Start of Block

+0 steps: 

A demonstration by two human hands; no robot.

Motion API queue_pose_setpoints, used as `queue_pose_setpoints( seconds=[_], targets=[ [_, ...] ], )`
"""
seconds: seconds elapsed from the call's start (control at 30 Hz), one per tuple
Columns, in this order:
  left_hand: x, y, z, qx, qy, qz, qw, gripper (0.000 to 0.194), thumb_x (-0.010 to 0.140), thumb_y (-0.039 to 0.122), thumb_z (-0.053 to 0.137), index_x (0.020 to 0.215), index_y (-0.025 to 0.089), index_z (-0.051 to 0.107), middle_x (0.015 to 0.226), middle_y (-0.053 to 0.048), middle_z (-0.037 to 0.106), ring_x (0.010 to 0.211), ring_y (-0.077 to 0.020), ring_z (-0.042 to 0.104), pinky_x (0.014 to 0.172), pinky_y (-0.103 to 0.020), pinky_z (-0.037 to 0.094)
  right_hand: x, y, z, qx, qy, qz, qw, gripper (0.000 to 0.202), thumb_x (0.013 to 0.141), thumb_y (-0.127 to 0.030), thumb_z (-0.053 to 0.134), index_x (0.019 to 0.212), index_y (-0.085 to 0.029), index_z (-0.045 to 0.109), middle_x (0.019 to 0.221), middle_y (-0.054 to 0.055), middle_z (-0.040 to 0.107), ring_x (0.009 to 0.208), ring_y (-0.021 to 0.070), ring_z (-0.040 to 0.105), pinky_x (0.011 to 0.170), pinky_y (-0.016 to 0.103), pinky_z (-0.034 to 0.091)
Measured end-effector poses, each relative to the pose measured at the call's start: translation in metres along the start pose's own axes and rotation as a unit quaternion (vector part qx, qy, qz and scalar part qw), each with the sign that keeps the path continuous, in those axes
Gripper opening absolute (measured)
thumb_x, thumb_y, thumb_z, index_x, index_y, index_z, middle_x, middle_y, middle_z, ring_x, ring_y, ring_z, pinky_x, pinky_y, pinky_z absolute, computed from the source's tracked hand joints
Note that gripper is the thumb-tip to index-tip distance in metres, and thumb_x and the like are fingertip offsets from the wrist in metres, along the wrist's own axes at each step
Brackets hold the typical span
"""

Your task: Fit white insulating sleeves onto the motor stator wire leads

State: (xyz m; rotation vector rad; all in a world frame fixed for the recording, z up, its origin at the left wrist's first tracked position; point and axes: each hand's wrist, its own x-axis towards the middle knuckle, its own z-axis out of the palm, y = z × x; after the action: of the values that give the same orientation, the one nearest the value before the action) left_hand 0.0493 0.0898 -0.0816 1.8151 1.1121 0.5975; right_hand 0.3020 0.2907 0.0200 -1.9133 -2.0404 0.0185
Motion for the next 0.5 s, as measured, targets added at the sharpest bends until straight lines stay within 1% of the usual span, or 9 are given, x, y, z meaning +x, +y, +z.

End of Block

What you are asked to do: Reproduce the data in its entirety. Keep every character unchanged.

Reply:
+0 steps: 

A demonstration by two human hands; no robot.

Motion API queue_pose_setpoints, used as `queue_pose_setpoints( seconds=[_], targets=[ [_, ...] ], )`
"""
seconds: seconds elapsed from the call's start (control at 30 Hz), one per tuple
Columns, in this order:
  left_hand: x, y, z, qx, qy, qz, qw, gripper (0.000 to 0.194), thumb_x (-0.010 to 0.140), thumb_y (-0.039 to 0.122), thumb_z (-0.053 to 0.137), index_x (0.020 to 0.215), index_y (-0.025 to 0.089), index_z (-0.051 to 0.107), middle_x (0.015 to 0.226), middle_y (-0.053 to 0.048), middle_z (-0.037 to 0.106), ring_x (0.010 to 0.211), ring_y (-0.077 to 0.020), ring_z (-0.042 to 0.104), pinky_x (0.014 to 0.172), pinky_y (-0.103 to 0.020), pinky_z (-0.037 to 0.094)
  right_hand: x, y, z, qx, qy, qz, qw, gripper (0.000 to 0.202), thumb_x (0.013 to 0.141), thumb_y (-0.127 to 0.030), thumb_z (-0.053 to 0.134), index_x (0.019 to 0.212), index_y (-0.085 to 0.029), index_z (-0.045 to 0.109), middle_x (0.019 to 0.221), middle_y (-0.054 to 0.055), middle_z (-0.040 to 0.107), ring_x (0.009 to 0.208), ring_y (-0.021 to 0.070), ring_z (-0.040 to 0.105), pinky_x (0.011 to 0.170), pinky_y (-0.016 to 0.103), pinky_z (-0.034 to 0.091)
Measured end-effector poses, each relative to the pose measured at the call's start: translation in metres along the start pose's own axes and rotation as a unit quaternion (vector part qx, qy, qz and scalar part qw), each with the sign that keeps the path continuous, in those axes
Gripper opening absolute (measured)
thumb_x, thumb_y, thumb_z, index_x, index_y, index_z, middle_x, middle_y, middle_z, ring_x, ring_y, ring_z, pinky_x, pinky_y, pinky_z absolute, computed from the source's tracked hand joints
Note that gripper is the thumb-tip to index-tip distance in metres, and thumb_x and the like are fingertip offsets from the wrist in metres, along the wrist's own axes at each step
Brackets hold the typical span
"""

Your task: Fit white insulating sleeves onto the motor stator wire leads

State: (xyz m; rotation vector rad; all in a world frame fixed for the recording, z up, its origin at the left wrist's first tracked position; point and axes: each hand's wrist, its own x-axis towards the middle knuckle, its own z-axis out of the palm, y = z × x; after the action: of the values that give the same orientation, the one nearest the value before the action) left_hand 0.0493 0.0898 -0.0816 1.8151 1.1121 0.5975; right_hand 0.3020 0.2907 0.0200 -1.9133 -2.0404 0.0185
Motion for the next 0.5 s, as measured, targets added at the sharpest bends until straight lines stay within 1% of the usual span, or 9 are given, x, y, z meaning +x, +y, +z.

No more is needed for this answer.